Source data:
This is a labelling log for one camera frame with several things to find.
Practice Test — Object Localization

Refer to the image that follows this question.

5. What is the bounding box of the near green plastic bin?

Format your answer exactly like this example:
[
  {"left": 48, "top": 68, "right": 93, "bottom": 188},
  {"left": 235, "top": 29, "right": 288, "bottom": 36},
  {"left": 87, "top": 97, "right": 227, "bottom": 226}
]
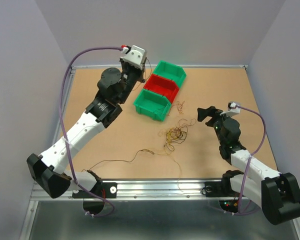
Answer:
[{"left": 133, "top": 89, "right": 172, "bottom": 122}]

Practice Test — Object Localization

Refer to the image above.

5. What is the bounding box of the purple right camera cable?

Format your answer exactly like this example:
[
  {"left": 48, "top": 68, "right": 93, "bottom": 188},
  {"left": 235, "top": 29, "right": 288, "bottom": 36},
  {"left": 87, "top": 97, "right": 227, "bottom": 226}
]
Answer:
[{"left": 233, "top": 104, "right": 267, "bottom": 216}]

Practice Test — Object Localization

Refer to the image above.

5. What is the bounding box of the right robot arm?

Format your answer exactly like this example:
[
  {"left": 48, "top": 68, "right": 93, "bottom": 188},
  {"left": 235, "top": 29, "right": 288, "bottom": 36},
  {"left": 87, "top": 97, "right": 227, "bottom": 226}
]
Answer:
[{"left": 197, "top": 101, "right": 300, "bottom": 225}]

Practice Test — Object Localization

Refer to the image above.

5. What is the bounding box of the aluminium mounting rail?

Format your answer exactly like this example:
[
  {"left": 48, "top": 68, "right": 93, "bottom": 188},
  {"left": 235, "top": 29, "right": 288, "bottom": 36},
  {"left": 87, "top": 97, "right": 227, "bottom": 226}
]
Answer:
[{"left": 29, "top": 177, "right": 298, "bottom": 201}]

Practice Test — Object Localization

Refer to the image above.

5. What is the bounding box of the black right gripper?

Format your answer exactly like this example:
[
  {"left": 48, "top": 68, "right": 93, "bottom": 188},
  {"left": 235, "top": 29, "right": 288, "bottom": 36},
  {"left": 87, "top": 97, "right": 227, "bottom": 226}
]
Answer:
[{"left": 197, "top": 105, "right": 234, "bottom": 145}]

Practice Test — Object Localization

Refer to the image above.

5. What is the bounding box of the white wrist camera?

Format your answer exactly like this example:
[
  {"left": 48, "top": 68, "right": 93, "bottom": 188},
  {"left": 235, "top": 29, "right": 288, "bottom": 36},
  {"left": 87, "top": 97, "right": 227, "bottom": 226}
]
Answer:
[
  {"left": 120, "top": 45, "right": 148, "bottom": 70},
  {"left": 220, "top": 101, "right": 241, "bottom": 118}
]

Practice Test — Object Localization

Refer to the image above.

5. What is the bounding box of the far green plastic bin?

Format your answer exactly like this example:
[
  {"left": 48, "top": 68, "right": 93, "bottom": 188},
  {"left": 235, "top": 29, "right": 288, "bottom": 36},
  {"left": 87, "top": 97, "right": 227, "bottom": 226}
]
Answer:
[{"left": 153, "top": 60, "right": 187, "bottom": 88}]

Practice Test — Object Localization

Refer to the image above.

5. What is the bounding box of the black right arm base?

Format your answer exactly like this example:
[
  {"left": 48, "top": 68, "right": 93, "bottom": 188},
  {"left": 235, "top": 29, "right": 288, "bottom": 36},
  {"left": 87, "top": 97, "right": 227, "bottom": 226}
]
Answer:
[{"left": 201, "top": 180, "right": 239, "bottom": 198}]

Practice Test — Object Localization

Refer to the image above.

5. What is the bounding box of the red plastic bin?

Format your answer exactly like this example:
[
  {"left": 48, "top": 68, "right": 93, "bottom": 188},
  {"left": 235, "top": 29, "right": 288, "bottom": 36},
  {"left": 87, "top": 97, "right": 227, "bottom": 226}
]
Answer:
[{"left": 143, "top": 74, "right": 179, "bottom": 104}]

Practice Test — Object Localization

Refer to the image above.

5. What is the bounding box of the green plastic bin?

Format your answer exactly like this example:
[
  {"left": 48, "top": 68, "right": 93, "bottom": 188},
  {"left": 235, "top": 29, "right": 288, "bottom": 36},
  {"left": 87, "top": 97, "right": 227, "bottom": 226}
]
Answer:
[
  {"left": 153, "top": 60, "right": 187, "bottom": 88},
  {"left": 133, "top": 89, "right": 172, "bottom": 122}
]

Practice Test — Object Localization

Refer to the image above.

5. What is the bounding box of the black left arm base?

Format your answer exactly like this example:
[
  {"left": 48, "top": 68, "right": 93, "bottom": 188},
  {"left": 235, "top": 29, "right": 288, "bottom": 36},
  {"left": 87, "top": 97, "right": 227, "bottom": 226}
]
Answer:
[{"left": 72, "top": 182, "right": 118, "bottom": 199}]

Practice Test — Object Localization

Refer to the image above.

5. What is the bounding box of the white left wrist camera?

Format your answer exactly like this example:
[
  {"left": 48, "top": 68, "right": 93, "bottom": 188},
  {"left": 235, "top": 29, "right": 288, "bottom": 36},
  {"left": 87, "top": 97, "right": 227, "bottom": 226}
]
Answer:
[{"left": 120, "top": 45, "right": 148, "bottom": 70}]

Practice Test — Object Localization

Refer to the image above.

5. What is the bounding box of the thin wire bundle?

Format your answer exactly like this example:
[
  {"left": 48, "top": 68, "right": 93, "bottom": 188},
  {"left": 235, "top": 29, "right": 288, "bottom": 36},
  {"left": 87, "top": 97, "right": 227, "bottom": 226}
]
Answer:
[{"left": 82, "top": 99, "right": 198, "bottom": 193}]

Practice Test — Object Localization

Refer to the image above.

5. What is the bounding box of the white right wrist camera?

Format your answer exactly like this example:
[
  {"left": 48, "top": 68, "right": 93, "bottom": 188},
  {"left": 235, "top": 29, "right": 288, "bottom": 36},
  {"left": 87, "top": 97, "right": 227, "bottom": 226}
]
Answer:
[{"left": 220, "top": 101, "right": 241, "bottom": 118}]

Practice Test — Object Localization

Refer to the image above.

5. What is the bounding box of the red striped thin wire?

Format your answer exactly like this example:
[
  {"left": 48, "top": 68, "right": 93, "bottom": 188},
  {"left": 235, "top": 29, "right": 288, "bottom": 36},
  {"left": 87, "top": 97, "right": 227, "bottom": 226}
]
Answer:
[{"left": 142, "top": 57, "right": 152, "bottom": 82}]

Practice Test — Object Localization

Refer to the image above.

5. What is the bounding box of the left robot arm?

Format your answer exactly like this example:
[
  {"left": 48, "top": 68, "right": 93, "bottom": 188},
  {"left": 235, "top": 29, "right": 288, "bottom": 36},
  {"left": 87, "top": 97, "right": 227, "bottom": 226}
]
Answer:
[{"left": 26, "top": 58, "right": 145, "bottom": 199}]

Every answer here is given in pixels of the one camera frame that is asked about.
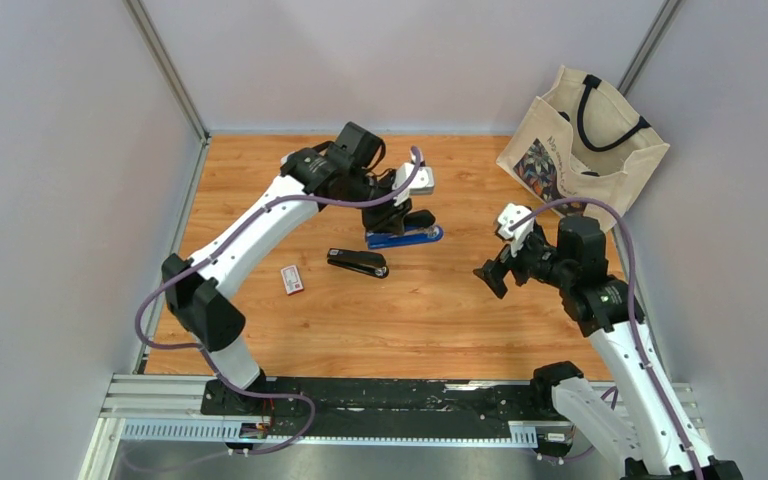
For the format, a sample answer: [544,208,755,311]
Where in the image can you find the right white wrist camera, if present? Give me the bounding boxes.
[495,203,535,257]

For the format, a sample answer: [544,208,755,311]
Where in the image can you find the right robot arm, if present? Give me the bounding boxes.
[473,205,742,479]

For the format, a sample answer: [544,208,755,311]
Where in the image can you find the white slotted cable duct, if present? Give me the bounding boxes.
[120,420,539,448]

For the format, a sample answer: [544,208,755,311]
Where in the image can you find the purple cable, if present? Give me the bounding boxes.
[506,196,707,480]
[133,145,425,457]

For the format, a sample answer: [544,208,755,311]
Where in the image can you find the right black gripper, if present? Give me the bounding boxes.
[472,227,572,299]

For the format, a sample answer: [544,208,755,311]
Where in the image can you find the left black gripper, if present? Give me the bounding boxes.
[344,170,414,238]

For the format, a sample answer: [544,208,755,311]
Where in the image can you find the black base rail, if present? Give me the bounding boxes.
[200,377,561,440]

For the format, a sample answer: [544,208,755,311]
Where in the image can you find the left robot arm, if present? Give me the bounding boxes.
[160,122,437,415]

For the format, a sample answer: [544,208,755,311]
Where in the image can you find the white plastic bottle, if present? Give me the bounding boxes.
[280,153,292,170]

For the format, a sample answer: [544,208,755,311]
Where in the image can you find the blue stapler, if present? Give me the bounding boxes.
[365,225,444,250]

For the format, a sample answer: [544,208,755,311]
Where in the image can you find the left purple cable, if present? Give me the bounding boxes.
[133,145,425,457]

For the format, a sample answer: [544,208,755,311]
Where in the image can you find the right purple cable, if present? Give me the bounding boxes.
[506,196,707,480]

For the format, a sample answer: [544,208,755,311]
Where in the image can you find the beige canvas tote bag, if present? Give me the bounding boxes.
[496,66,670,231]

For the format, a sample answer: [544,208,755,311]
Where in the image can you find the red white staple box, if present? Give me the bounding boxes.
[280,265,304,295]

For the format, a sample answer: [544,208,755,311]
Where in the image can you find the black stapler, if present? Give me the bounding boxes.
[326,248,389,279]

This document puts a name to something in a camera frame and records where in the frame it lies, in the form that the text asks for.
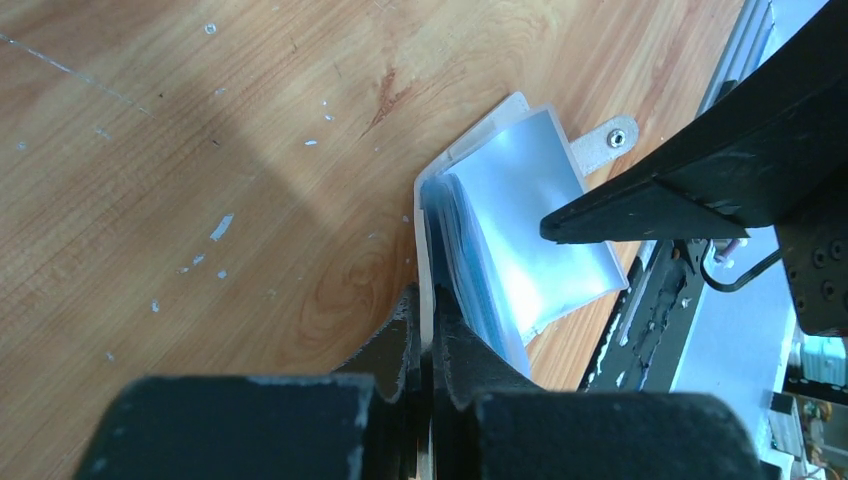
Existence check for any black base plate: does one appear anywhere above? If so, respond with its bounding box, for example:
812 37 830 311
578 240 706 393

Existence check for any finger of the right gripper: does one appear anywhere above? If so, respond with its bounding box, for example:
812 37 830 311
540 1 847 244

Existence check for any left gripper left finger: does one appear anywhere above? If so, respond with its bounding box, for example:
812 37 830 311
75 284 420 479

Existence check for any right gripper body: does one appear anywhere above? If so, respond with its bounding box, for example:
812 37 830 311
775 178 847 337

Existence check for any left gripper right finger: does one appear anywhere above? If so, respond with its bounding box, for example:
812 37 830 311
431 286 762 479

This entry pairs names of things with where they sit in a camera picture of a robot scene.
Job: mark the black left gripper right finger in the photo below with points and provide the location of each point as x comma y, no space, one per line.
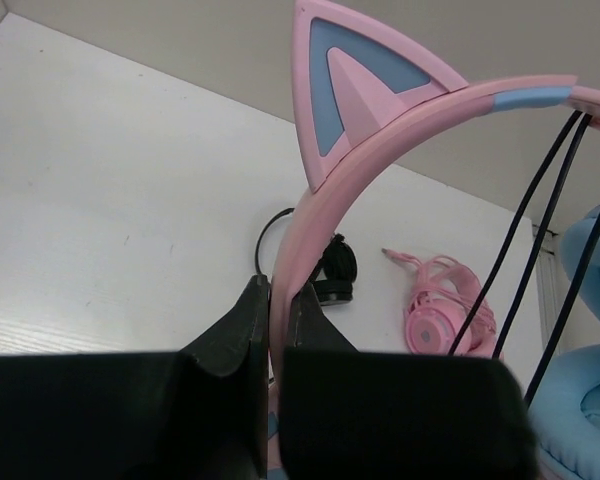
314,437

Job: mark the pink gaming headset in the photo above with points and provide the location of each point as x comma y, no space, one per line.
441,296

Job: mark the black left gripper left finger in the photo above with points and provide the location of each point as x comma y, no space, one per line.
223,403

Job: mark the black headphones far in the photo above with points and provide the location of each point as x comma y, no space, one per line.
335,273

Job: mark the pink blue cat-ear headphones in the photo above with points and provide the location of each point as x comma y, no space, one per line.
364,95

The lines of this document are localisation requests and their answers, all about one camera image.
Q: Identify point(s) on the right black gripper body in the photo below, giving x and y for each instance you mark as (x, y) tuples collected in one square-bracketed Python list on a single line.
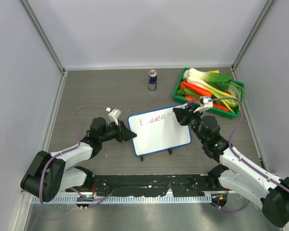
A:
[(195, 125)]

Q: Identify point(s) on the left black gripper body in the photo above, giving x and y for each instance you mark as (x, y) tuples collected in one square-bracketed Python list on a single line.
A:
[(110, 134)]

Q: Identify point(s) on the pink capped marker pen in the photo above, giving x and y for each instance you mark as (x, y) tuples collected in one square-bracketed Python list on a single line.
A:
[(184, 106)]

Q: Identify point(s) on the blue framed whiteboard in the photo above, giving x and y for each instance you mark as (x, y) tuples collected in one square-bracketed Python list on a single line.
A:
[(157, 130)]

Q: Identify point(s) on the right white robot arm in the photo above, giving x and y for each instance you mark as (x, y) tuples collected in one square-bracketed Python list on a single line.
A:
[(235, 172)]

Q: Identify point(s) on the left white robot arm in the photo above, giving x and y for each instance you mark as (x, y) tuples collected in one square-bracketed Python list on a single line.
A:
[(50, 173)]

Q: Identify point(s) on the small orange carrot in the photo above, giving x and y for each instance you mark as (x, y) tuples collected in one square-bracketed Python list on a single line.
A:
[(215, 105)]

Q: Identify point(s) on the large orange carrot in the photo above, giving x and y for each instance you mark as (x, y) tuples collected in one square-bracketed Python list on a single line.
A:
[(200, 91)]

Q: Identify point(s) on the green plastic tray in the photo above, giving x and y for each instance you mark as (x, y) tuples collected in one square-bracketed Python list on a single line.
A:
[(179, 94)]

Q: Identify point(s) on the green onion bunch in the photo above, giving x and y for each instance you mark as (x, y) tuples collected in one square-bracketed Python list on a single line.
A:
[(227, 99)]

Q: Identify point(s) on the white green bok choy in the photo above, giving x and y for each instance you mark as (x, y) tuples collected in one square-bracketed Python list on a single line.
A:
[(213, 78)]

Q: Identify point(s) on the red bull can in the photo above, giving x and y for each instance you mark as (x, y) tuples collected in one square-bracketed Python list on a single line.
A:
[(152, 80)]

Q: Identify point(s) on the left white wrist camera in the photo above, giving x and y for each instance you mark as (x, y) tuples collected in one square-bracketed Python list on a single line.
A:
[(114, 115)]

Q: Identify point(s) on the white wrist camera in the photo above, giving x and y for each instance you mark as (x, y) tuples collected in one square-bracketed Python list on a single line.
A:
[(114, 115), (206, 103)]

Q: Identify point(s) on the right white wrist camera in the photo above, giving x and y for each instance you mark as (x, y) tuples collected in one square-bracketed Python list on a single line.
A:
[(206, 103)]

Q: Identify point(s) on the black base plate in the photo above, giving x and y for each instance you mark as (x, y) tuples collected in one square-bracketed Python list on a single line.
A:
[(182, 185)]

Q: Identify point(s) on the white slotted cable duct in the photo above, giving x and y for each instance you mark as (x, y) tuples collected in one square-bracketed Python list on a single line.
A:
[(73, 198)]

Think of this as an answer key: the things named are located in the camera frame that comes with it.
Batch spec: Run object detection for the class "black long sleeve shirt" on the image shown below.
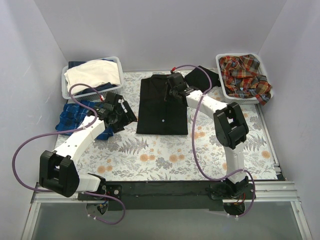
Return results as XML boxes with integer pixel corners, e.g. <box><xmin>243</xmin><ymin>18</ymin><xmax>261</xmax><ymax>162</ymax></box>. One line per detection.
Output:
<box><xmin>136</xmin><ymin>74</ymin><xmax>188</xmax><ymax>135</ymax></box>

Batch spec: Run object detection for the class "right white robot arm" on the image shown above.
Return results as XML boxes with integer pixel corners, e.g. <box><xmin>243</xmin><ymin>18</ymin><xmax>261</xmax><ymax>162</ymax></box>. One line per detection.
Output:
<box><xmin>166</xmin><ymin>72</ymin><xmax>249</xmax><ymax>199</ymax></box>

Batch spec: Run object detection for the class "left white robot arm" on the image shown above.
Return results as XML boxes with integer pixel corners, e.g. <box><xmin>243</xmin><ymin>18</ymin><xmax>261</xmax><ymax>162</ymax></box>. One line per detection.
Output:
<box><xmin>39</xmin><ymin>92</ymin><xmax>137</xmax><ymax>200</ymax></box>

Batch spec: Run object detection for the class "folded black shirt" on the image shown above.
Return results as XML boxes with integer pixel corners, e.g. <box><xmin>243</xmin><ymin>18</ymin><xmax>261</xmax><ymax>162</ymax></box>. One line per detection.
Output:
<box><xmin>184</xmin><ymin>65</ymin><xmax>221</xmax><ymax>93</ymax></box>

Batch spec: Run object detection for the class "left white plastic basket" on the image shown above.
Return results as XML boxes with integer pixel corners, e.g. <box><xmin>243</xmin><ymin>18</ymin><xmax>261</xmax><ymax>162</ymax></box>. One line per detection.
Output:
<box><xmin>61</xmin><ymin>56</ymin><xmax>126</xmax><ymax>101</ymax></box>

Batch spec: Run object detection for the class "white plastic basket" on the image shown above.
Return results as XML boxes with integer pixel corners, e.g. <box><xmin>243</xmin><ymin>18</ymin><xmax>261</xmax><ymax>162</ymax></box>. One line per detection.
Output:
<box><xmin>61</xmin><ymin>56</ymin><xmax>126</xmax><ymax>101</ymax></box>
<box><xmin>215</xmin><ymin>52</ymin><xmax>276</xmax><ymax>105</ymax></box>

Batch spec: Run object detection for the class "blue plaid shirt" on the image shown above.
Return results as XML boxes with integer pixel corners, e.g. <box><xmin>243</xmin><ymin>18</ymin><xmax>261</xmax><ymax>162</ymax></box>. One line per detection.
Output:
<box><xmin>55</xmin><ymin>100</ymin><xmax>114</xmax><ymax>141</ymax></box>

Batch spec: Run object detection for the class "cream white folded shirt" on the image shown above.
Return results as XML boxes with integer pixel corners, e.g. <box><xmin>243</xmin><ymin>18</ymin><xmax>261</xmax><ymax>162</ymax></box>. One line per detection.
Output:
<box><xmin>64</xmin><ymin>59</ymin><xmax>121</xmax><ymax>95</ymax></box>

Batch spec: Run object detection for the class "red plaid shirt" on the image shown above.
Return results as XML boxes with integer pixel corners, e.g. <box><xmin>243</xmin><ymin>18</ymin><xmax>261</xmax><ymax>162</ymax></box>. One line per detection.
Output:
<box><xmin>218</xmin><ymin>54</ymin><xmax>273</xmax><ymax>106</ymax></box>

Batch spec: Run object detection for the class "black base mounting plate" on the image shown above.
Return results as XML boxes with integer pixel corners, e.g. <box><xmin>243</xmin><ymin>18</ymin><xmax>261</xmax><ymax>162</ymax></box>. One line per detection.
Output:
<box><xmin>77</xmin><ymin>180</ymin><xmax>255</xmax><ymax>211</ymax></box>

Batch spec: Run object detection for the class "right white plastic basket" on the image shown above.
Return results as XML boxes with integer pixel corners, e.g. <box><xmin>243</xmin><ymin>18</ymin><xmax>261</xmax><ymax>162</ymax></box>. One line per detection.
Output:
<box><xmin>215</xmin><ymin>52</ymin><xmax>276</xmax><ymax>105</ymax></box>

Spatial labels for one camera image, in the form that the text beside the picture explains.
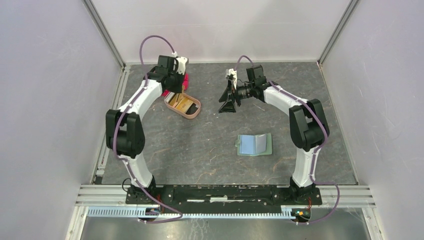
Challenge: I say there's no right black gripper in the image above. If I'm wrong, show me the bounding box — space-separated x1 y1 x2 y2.
218 79 255 113

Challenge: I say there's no pink oval card tray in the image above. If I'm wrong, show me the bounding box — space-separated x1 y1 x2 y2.
164 93 201 119

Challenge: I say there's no green card holder wallet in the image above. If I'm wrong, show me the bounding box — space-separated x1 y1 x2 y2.
234 133 273 157

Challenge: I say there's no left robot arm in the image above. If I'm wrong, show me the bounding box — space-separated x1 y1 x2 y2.
105 55 188 204

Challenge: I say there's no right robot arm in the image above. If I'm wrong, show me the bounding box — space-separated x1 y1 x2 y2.
218 65 330 204

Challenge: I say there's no stack of upright cards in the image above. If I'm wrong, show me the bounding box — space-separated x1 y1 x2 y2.
164 92 175 103

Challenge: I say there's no gold card in tray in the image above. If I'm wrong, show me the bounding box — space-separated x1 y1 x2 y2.
168 93 182 108

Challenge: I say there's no red crumpled cloth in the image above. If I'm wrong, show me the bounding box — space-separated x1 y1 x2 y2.
161 73 189 97

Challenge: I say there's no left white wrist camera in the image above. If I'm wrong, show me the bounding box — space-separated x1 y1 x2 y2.
172 51 189 75

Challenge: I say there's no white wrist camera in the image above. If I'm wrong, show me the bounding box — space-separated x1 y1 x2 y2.
172 51 189 75
225 68 238 90

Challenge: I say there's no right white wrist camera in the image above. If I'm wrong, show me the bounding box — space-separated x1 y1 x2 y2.
225 68 238 90

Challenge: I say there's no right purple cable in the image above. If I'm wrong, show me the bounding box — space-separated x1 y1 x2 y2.
235 55 341 226

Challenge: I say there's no aluminium frame rail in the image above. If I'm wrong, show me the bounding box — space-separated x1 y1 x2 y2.
75 185 376 220

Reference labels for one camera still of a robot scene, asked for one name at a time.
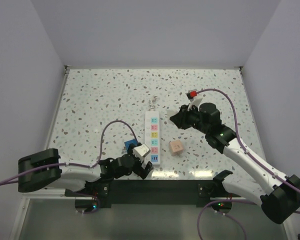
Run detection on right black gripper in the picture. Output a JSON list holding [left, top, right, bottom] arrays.
[[170, 103, 209, 135]]

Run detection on white plug adapter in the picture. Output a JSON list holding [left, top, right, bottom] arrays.
[[166, 109, 178, 118]]

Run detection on white power strip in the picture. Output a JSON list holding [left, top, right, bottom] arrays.
[[144, 110, 161, 166]]

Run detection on blue cube socket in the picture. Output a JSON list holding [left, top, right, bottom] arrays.
[[124, 138, 138, 151]]

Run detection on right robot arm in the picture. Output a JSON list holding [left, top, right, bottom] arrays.
[[169, 102, 300, 224]]

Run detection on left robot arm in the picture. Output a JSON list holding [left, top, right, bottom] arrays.
[[18, 148, 154, 196]]

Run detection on pink cube socket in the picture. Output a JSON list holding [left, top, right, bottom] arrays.
[[168, 139, 185, 156]]

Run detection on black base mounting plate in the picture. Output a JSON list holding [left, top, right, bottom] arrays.
[[65, 179, 230, 208]]

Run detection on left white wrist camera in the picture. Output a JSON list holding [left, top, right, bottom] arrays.
[[132, 144, 151, 159]]

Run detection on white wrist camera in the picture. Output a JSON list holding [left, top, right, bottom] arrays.
[[186, 89, 203, 112], [132, 144, 151, 159]]

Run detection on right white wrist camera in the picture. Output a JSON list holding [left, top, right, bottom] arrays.
[[186, 89, 203, 112]]

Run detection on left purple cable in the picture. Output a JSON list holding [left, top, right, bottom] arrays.
[[0, 119, 138, 216]]

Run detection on purple cable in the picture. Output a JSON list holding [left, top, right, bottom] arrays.
[[0, 119, 138, 216], [197, 88, 300, 240]]

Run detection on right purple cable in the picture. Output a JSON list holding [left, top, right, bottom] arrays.
[[197, 88, 300, 240]]

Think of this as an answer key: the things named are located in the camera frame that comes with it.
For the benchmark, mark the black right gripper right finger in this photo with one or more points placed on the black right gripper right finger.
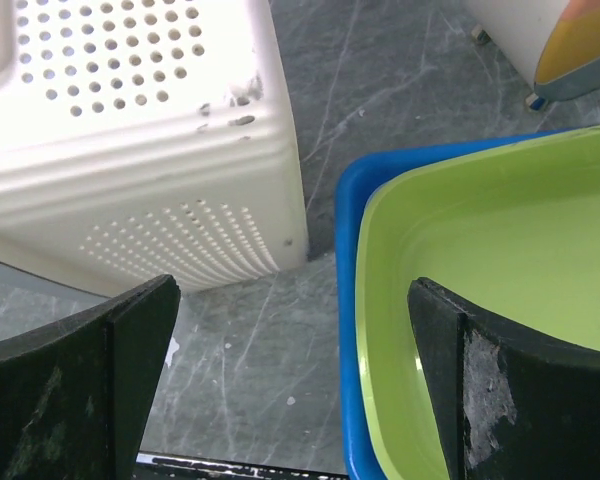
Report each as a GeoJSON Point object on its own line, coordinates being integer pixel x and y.
{"type": "Point", "coordinates": [509, 401]}

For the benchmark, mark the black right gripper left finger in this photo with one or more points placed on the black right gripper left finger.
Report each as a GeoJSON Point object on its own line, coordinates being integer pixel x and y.
{"type": "Point", "coordinates": [75, 394]}

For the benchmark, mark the cream cylindrical bucket orange rim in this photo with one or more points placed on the cream cylindrical bucket orange rim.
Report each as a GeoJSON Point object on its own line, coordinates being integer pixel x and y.
{"type": "Point", "coordinates": [553, 45]}

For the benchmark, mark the cream perforated basket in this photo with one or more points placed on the cream perforated basket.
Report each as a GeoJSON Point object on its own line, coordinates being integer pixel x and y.
{"type": "Point", "coordinates": [140, 138]}

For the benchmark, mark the blue plastic tub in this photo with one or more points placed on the blue plastic tub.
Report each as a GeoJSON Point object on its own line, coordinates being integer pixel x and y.
{"type": "Point", "coordinates": [356, 186]}

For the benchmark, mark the green plastic tub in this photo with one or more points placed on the green plastic tub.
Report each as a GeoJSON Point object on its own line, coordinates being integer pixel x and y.
{"type": "Point", "coordinates": [514, 232]}

Activity: Where a line above holds the word "plaid", copy it.

Problem solution:
Batch spec: Run object detection for the class "blue plaid shirt" on the image shown above.
Batch spec: Run object detection for the class "red plaid shirt" on the image shown above.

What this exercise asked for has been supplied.